Thin Blue Lines
Press Release: "I seek intimate relationships with impersonal structures.” Jill Magid uses this plain, concise sentence to define her artistic work. “The systems I choose to work with, such as police, secret services, CCTV and forensic identification, function at a distance, with a wide-angle perspective, equalizing everyone and erasing the individual. I seek the potential softness and intimacy of their technologies, the fallacy of their omniscient point of view, the ways in which they hold memory (yet often cease to remember), their engrained position in society (the cause of their invisibility), their authority, their apparent intangibility and, with all of this, their potential reversibility.”
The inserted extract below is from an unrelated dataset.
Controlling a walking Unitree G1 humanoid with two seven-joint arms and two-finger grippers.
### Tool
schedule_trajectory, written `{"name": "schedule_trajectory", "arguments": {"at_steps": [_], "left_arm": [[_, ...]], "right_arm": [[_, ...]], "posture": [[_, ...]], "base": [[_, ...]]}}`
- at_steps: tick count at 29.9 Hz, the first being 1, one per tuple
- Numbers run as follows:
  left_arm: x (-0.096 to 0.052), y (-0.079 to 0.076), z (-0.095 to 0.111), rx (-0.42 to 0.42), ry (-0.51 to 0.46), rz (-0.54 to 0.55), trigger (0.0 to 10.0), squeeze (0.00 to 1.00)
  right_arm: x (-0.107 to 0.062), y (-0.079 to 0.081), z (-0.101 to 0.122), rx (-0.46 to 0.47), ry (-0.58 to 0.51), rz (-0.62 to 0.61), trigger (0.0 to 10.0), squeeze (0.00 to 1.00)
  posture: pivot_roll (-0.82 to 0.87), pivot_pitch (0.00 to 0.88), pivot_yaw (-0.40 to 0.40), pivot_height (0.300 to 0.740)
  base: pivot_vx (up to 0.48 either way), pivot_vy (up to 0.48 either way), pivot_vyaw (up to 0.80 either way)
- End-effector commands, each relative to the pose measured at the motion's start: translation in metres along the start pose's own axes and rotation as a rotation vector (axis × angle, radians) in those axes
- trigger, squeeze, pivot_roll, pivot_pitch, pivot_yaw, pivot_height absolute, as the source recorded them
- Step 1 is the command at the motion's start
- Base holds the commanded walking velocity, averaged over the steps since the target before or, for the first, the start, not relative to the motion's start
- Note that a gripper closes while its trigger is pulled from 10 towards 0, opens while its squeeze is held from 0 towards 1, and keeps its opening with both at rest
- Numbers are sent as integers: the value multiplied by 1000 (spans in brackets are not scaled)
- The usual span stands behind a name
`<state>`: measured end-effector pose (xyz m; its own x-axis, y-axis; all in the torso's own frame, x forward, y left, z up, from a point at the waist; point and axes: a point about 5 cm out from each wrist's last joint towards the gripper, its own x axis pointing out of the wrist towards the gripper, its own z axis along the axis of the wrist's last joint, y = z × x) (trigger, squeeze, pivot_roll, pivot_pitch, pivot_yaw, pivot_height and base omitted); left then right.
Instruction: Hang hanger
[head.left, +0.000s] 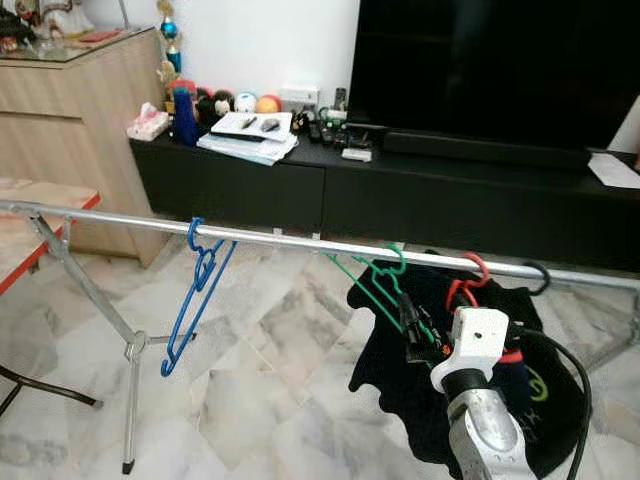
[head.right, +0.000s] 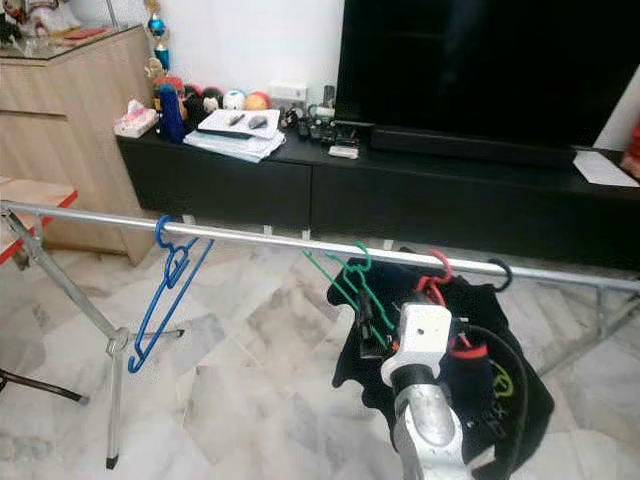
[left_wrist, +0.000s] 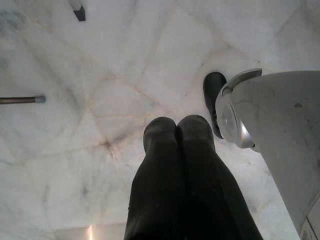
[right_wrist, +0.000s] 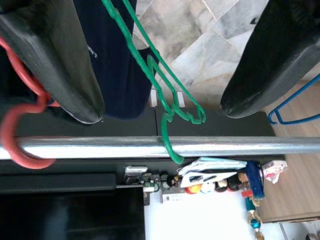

As "the protagonist of someone else's novel", Jill Magid returns to her home city after having lived abroad for five years. Living in Brooklyn she often takes the subway and it never fails to amaze her when she hears the announcement over the PA that any passenger may be subject to a search “for security reasons”. Without hesitation, Jill approaches a police officer and asks him to search her. The officer's refusal leads them to reach an agreement: the opportunity for the artist to accompany the officer on his late-night surveillance rounds. The worlds to which the protagonists of this story belong could not be more different: a young independent and enterprising artist and a Staten Island policeman who has only left New York once in his life to visit Disneyland. However, there is a mutual fascination between them: she writes a diary of all of her thoughts and impressions during the surveillance shifts; he goes about his daily routine reciting the names of all the presidents of the United States "because the world is the way it is thanks to them”. She represents interrogation and constant search, he represents continuity. She manages to understand his codes (the alphabet used by the police to spell out words); he senses that her complexity could be problematic. Lincoln Ocean Victor Eddy. L.O.V.E.
It looks like a love letter but it is actually a contract. “Make me a diamond when I die. Cut me round and brilliant. Weigh me at one carat. Ensure that I am real.” Meticulously introducing each of the clauses stipulated in the contract, Jill Magid writes a love letter asking to be turned into a diamond when she dies. The display cabinet shows the structure and setting of the ring but without the stone, the diamond required to complete this currently unfinished self-portrait.
Death, danger, insecurity and chaos are values that are unaccepted by society. We create apparently objective systems that protect us, that organize us, that pacify our fears, that stop us from asking too many questions, that transform the things we don't dare to examine too closely into something pleasant, something that lasts forever, something material, objective. Jill Magid uses these systems to show their internal mechanisms, to reveal their poetic potential and, ultimately, to unleash new forms of human interaction.
This exhibition is called Thin Blue Lines. The “thin blue line” is an Anglo-Saxon expression that defines the fine line separating police protection and anarchy. Magid also uses blue lines to underline quotes from a novel by Jerzy Kosinski. “Let’s say I am protagonist from someone else’s novel.”